Wings actually has a number of vises, including a spectacularly large and heavy one that is permanently installed on a giant low-cut post outside the studio. It’s useful for large items, or for working with extra-heavy gauges of silver. But it would crush a slender strand like this. Enter the tabletop vise, but an especially diminutive one: It’s a tiny contraption of wood and metal, smaller than the palm of one’s hand, that holds a piece firmly in an opening in the wood via metal clips. It permits him to keep a cuff or a bangle upright and motionless while he creates a bezel and solders it into place, then (in this instance) allows him to rotate the band to add the next bezel in the proper position. He continued to solder, cool, and rotate until all bezels were attached. The he quickly cured it, oxidized the joins of the bezels with the band and the granular edges of the pattern wire, and buffed it a finish fractionally brighter than Florentine, a level of polish that he knows I love for its warm, rich, velvety glow.

Then it was time to set the stones. This particular parcel of carnelian was exceptional, particularly for commercially produced calibrated cabs of such a small size. Such parcels are usually lower-grade stone (whatever the stone involved; it’s not specific to carnelian). This is because the high-quality material gets left in large form, the better to command higher prices both wholesale and for the artist in the finished piece. But what gemologists classify as “high-quality” does not always correspond to a stone’s aesthetic beauty. Some turquoise, for example, that is regarded as “low-quality” nonetheless manifests in spectacularly intense shades of blue and green with strikingly complex spiderwebbing, while some pale specimens entirely devoid of personality sell for outrageous prices. It’s why I always tell people to worry less about a stone’s “market value” than whether they like it.
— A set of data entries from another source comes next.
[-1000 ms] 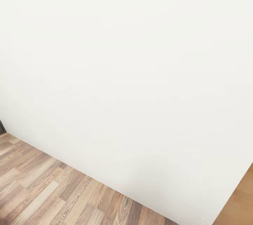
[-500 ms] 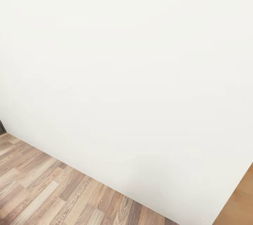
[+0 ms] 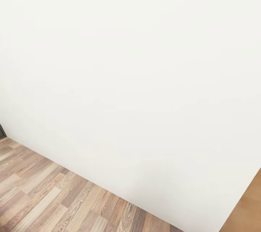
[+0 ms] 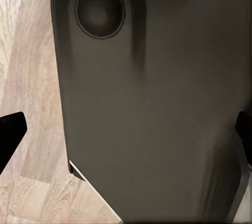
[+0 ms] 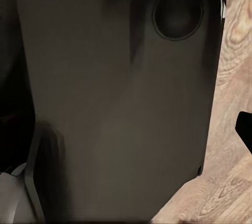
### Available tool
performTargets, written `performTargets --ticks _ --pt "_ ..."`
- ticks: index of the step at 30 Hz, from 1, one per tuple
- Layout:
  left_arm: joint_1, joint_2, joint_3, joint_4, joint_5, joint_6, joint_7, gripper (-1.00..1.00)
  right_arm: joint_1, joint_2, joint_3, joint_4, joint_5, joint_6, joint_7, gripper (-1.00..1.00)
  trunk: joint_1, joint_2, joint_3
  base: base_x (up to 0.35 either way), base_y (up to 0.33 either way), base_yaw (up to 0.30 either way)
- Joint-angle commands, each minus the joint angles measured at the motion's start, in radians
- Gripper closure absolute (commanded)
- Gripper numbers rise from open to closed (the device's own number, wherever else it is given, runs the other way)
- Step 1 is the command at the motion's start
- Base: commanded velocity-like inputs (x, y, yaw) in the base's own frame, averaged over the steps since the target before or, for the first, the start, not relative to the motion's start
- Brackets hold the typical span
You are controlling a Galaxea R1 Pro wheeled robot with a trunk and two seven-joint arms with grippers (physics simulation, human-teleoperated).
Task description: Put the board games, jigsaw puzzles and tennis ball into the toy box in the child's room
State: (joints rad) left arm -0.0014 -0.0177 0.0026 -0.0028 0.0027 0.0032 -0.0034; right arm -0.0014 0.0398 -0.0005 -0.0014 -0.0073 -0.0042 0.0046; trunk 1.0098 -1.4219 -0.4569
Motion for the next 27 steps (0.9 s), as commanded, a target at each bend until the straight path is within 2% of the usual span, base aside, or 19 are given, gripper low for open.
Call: performTargets --ticks 1,22,27 --pt "0.0 0.0 0.0 0.0 0.0 0.0 0.0 -1.0 0.0 0.0 0.0 0.0 -0.001 0.0 0.0 -1.0 -0.004 0.007 0.003 0.0 0.0 0.0" --pt "0.0 -0.003 0.002 0.0 0.0 0.001 0.002 -1.0 0.0 -0.002 0.0 0.0 0.0 -0.003 0.0 -1.0 -0.084 0.154 0.068 0.0 0.0 0.0" --pt "0.0 -0.003 0.002 0.0 0.0 0.0 0.002 -1.0 0.0 -0.009 0.0 0.0 0.0 -0.003 0.0 -1.0 -0.104 0.189 0.084 0.0 0.0 0.0"
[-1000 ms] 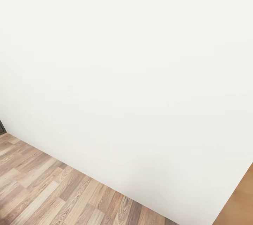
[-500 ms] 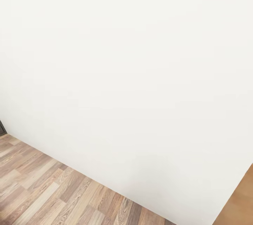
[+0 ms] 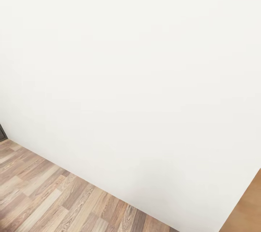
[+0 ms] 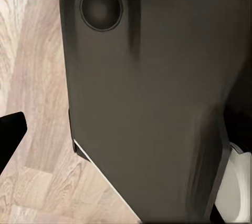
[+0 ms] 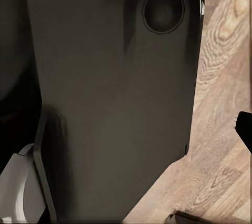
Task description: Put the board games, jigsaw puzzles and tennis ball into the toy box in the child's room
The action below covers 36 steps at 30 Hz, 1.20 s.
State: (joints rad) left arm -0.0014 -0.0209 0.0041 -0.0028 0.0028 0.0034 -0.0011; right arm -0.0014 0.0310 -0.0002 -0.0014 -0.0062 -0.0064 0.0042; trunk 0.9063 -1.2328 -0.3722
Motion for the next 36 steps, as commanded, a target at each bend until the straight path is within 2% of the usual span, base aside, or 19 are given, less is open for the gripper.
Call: performTargets --ticks 1,10,17,21,27,32,36 --pt "0.0 0.0 0.0 -0.001 0.0 0.0 0.0 -1.0 0.0 -0.001 0.0 0.0 -0.001 -0.001 0.0 -1.0 -0.004 0.007 0.003 0.0 0.0 0.0" --pt "-0.001 0.003 -0.001 -0.095 0.001 0.013 0.047 -1.0 0.0 0.001 -0.005 0.0 -0.003 -0.001 0.0 -1.0 -0.038 0.07 0.031 0.0 0.0 0.0" --pt "-0.015 0.014 0.001 -0.183 0.003 0.08 0.117 -1.0 0.0 0.015 -0.008 -0.041 -0.003 -0.012 0.006 -1.0 -0.065 0.119 0.053 0.0 0.0 0.0" --pt "-0.057 0.029 0.012 -0.198 0.004 0.129 0.127 -1.0 0.0 0.018 -0.008 -0.097 -0.003 -0.019 0.005 -1.0 -0.081 0.147 0.065 0.0 0.0 0.0" --pt "-0.138 0.055 0.062 -0.205 0.004 0.18 0.128 -1.0 -0.004 0.02 -0.009 -0.158 -0.005 -0.019 0.003 -1.0 -0.104 0.189 0.084 0.0 0.0 0.0" --pt "-0.194 0.083 0.091 -0.207 0.004 0.199 0.126 -1.0 -0.009 0.02 -0.009 -0.183 -0.006 -0.02 0.001 -1.0 -0.123 0.224 0.1 0.0 0.0 0.0" --pt "-0.218 0.111 0.102 -0.207 0.004 0.2 0.125 -1.0 -0.013 0.019 -0.01 -0.194 -0.007 -0.024 0.001 -1.0 -0.138 0.252 0.112 0.0 0.0 0.0"
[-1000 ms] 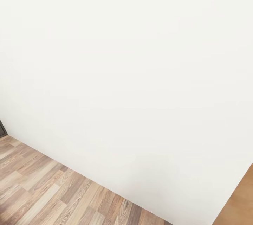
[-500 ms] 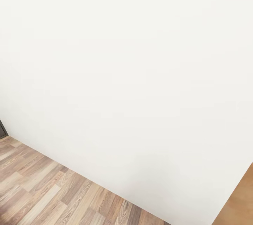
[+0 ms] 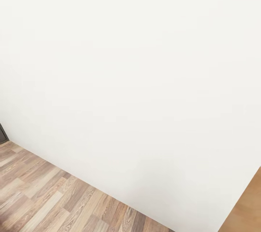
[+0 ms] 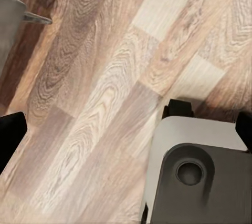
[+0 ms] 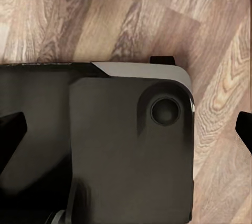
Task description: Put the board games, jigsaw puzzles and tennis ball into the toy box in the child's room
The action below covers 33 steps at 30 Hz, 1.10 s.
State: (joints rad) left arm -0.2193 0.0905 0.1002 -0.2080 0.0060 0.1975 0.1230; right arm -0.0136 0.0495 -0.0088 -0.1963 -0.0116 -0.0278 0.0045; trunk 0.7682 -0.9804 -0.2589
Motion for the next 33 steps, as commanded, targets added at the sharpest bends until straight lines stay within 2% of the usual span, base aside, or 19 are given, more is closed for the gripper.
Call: performTargets --ticks 1,9,15,24,33 --pt "-0.004 0.005 0.007 -0.002 0.001 0.005 0.001 -1.0 -0.001 -0.001 -0.001 -0.001 -0.001 -0.004 0.0 -1.0 -0.004 0.006 0.002 0.0 0.0 0.0" --pt "-0.015 0.02 0.011 -0.002 0.002 -0.016 -0.005 -1.0 -0.003 -0.001 -0.002 -0.007 -0.006 -0.021 0.0 -1.0 -0.035 0.062 0.027 0.0 0.0 0.0" --pt "-0.017 0.014 0.01 -0.004 0.0 -0.04 -0.008 -1.0 -0.003 0.003 -0.002 -0.022 -0.006 -0.069 -0.001 -1.0 -0.058 0.104 0.046 0.0 0.0 0.0" --pt "-0.027 0.012 0.013 -0.036 0.002 -0.042 -0.004 -1.0 -0.003 0.008 -0.001 -0.052 -0.006 -0.098 -0.005 -1.0 -0.092 0.167 0.074 0.0 0.0 0.0" --pt "-0.031 -0.005 0.01 -0.054 0.0 -0.047 -0.009 -1.0 -0.003 0.009 0.0 -0.056 -0.005 -0.127 -0.003 -1.0 -0.127 0.23 0.102 0.0 0.0 0.0"
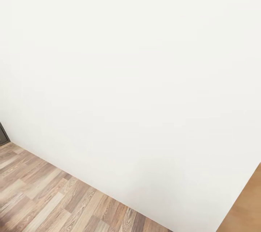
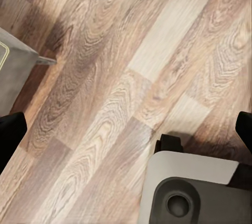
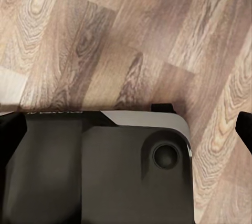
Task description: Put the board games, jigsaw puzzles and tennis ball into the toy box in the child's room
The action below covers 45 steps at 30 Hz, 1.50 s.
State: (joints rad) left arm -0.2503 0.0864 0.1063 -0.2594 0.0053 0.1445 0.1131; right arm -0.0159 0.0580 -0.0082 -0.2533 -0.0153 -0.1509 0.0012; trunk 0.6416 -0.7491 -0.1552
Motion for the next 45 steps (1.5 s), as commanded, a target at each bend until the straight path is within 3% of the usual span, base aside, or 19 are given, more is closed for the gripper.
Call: performTargets --ticks 1,10,23,38,45 --pt "-0.001 -0.002 0.004 -0.007 0.001 0.006 0.001 -1.0 -0.001 0.0 -0.001 0.001 -0.002 -0.005 0.0 -1.0 -0.004 0.006 0.002 0.0 0.0 0.0" --pt "-0.017 -0.005 0.004 -0.058 0.001 0.009 0.0 -1.0 -0.001 0.002 0.0 0.0 -0.002 -0.01 -0.001 -1.0 -0.038 0.069 0.03 0.0 0.0 0.0" --pt "-0.02 -0.007 0.0 -0.046 0.0 0.003 -0.005 -1.0 -0.001 0.003 0.0 -0.005 -0.002 -0.007 0.0 -1.0 -0.088 0.16 0.071 0.0 0.0 0.001" --pt "-0.019 -0.015 -0.005 -0.012 -0.009 -0.003 -0.006 -1.0 -0.001 0.016 0.002 -0.016 0.001 -0.007 -0.021 -1.0 -0.088 0.16 0.071 0.0 0.0 0.206" --pt "-0.018 -0.024 -0.005 -0.001 -0.01 -0.039 -0.004 -1.0 0.0 0.028 0.003 -0.017 0.006 -0.007 -0.041 -1.0 -0.088 0.16 0.071 -0.023 -0.001 0.282"
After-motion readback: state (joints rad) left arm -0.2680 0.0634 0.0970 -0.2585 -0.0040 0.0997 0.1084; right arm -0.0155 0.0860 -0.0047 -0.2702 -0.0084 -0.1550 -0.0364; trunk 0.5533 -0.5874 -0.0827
If you’re going to invest good money in art jewelry, then make sure that it’s something you actually want to wear, not something you feel like you should choose over another piece just because the colonial world has decreed that it’s “more valuable.” It’s not “more valuable” to you if you don’t like it, don’t want to wear it, or are going to regret not getting the colors and patterns you did like better.

But back to the carnelian: Carnelian is an unusual stone, in terms both of classification and of manifestation. I commonly see it now on amateur colonial seller sites described as “jasper,” but that’s incorrect; carnelian and the various types of jasper are both subtypes of the umbrella category known as chalcedony. You can read more about carnelian here. For the moment, the relevant aspect of this blood-red stone is the fact that it manages somehow to seem both opaque and translucent simultaneously. If forced to classify it, of course, one would call it opaque. But really beautiful specimens of carnelian often have qualities of translucence throughout the stone, whether banded and whorled or manifest almost as an overlay. The glossier the polish on the cabochon, the more likely such qualities are to show — ad for tiny three-millimeter cabs, these were stunningly glossy. It gave the stones an unusual depth, as though one could look into them and see both dancing flames and the swirling lifeblood of the earth itself. Backed by the silver bezels, the reds deepened and brightened simultaneously,  giving them the look of tiny drops of fire, like the tears of Father Sun.

And that is, perhaps, the most apt metaphor: tears of a sun crying not out of sadness, but perhaps joy at the chance to play in the light — tears perhaps also made stronger by the force of the wind that is even now whipping at the branches and causing the shadows to shiver and dance. This bangle holds special meaning for me on several different levels, both individually and as one in its collection of seven, but it feels of a piece with this day and this powerfully unsettled season, too: a work of lifeblood and fire on a shimmering arc of weather and light.